Quel est le meilleur pays où s’installer quand on a moins de 35 ans ?

Le Working Millennial Index, publié par le cabinet de recrutement britannique Silver Swan, a établi le classement des lieux où il fait le meilleur vivre et travailler quand on a moins de 35 ans. Et, surprise, le vainqueur est... l’Allemagne ! 

Le pays totalise 27 points sur 30. Son principal point fort : le rapport entre des salaires moyens élevés (2.268 euros) et des loyers particulièrement bas (725 euros en moyenne), laissant à cette population de quoi largement subvenir à ses besoins et se divertir.  Mais attention, cela ne fait pas de l’Allemagne le choix numéro 1 des jeunes pour autant. 

Le rêve australien 

Pour parvenir à ce classement, l’index combine 6 critères : le taux de chômage, le salaire moyen, le degré de réussite des startups, les loyers, les divertissements disponibles, et l’attractivité de la destination auprès des Millennials.  

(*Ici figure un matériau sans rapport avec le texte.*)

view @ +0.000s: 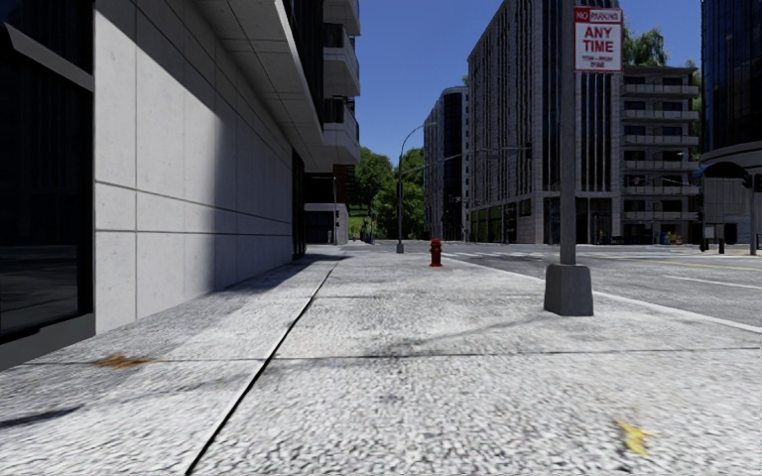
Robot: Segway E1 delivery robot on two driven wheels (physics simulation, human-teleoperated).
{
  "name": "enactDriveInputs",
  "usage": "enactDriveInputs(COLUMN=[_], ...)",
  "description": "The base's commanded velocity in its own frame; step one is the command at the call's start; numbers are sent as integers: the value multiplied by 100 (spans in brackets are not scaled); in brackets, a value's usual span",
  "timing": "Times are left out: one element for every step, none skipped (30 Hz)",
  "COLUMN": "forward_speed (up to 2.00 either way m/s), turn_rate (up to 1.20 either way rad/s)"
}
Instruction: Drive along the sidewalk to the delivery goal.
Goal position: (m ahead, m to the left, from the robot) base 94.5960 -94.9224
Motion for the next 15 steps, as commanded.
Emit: enactDriveInputs(forward_speed=[200, 200, 200, 200, 200, 200, 200, 200, 200, 200, 200, 200, 200, 200, 200], turn_rate=[0, 0, 0, 0, 0, 0, 0, 0, 0, 0, 0, 0, 0, 0, 0])
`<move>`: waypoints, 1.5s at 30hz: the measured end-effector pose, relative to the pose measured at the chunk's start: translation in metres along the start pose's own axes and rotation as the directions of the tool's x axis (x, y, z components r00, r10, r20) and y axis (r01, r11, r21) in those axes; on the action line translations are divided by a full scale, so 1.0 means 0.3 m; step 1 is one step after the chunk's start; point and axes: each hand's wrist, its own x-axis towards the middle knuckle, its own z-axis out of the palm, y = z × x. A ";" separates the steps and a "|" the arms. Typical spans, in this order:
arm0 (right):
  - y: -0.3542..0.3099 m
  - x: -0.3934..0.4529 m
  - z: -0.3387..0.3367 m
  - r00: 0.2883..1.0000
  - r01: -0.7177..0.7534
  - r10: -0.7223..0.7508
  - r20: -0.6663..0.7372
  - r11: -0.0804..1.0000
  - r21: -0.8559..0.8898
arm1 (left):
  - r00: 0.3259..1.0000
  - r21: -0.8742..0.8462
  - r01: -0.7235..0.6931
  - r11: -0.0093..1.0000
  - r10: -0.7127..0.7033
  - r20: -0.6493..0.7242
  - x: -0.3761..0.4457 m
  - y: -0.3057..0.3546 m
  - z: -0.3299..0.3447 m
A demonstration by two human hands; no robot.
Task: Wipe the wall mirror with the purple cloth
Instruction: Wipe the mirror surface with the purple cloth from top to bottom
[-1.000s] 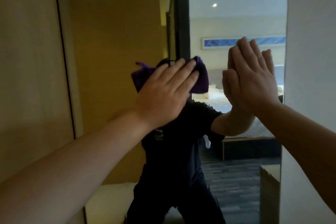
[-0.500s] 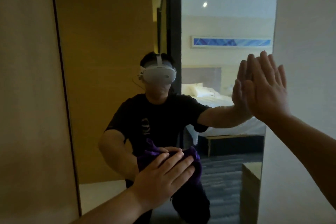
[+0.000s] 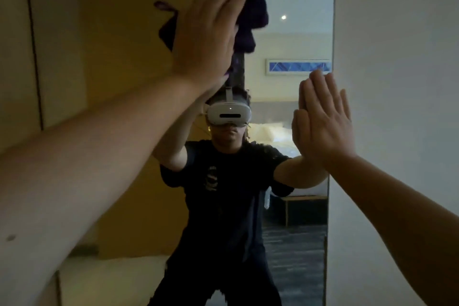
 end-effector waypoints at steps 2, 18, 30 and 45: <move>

Et sur ce dernier point, force est de constater que l’Allemagne est loin d’arriver en tête. Avec un score de 4 sur 5, elle est devancée par 12 autres pays, notamment par la Nouvelle-Zélande, l’Australie, le Canada, ou encore la Suède. Les 4 qui viennent compléter le top 5 de ce classement. 

Working Millennial Index

 

Ce n’est pas la première étude à le souligner, c’est l’Australie qui jouit de la meilleure image auprès des jeunes, surtout en termes de mode de vie, alors que la Nouvelle-Zélande, elle, ressort comme le pays où monter sa boîte serait le plus facile. 

Et la Belgique dans tout ça ? 

Carton rouge pour la Belgique. Dans cet index, notre pays ne pointe qu’à la 44e place, derrière la plupart des Etats d’Europe de l’Est, la Russie, ou encore le Sri Lanka. Principales faiblesses : un gros déficit d’image auprès des jeunes – le royaume ne recueille qu’un seul point dans cette catégorie - et des possibilités de divertissement jugées trop limitées. 

Même si, comme souvent, le classement n’est pas sans écueils. Le niveau de taxation par exemple n’est jamais pris en compte, rendant l’estimation du pouvoir d’achat et donc la comparaison des niveaux de vie très difficiles d’un pays à l’autre. Evidemment, si c’était le cas, la Belgique n’en sortirait certainement pas grandie. Il n’est pas exclu en revanche qu’un focus sur certaines villes plutôt que sur l’ensemble du territoire ait pu changer la donne. Si la météo reste la même partout, le degré de divertissement, les loyers et même le taux chômage varient, eux, fortement entre Charleroi, Bruxelles et Anvers par exemple.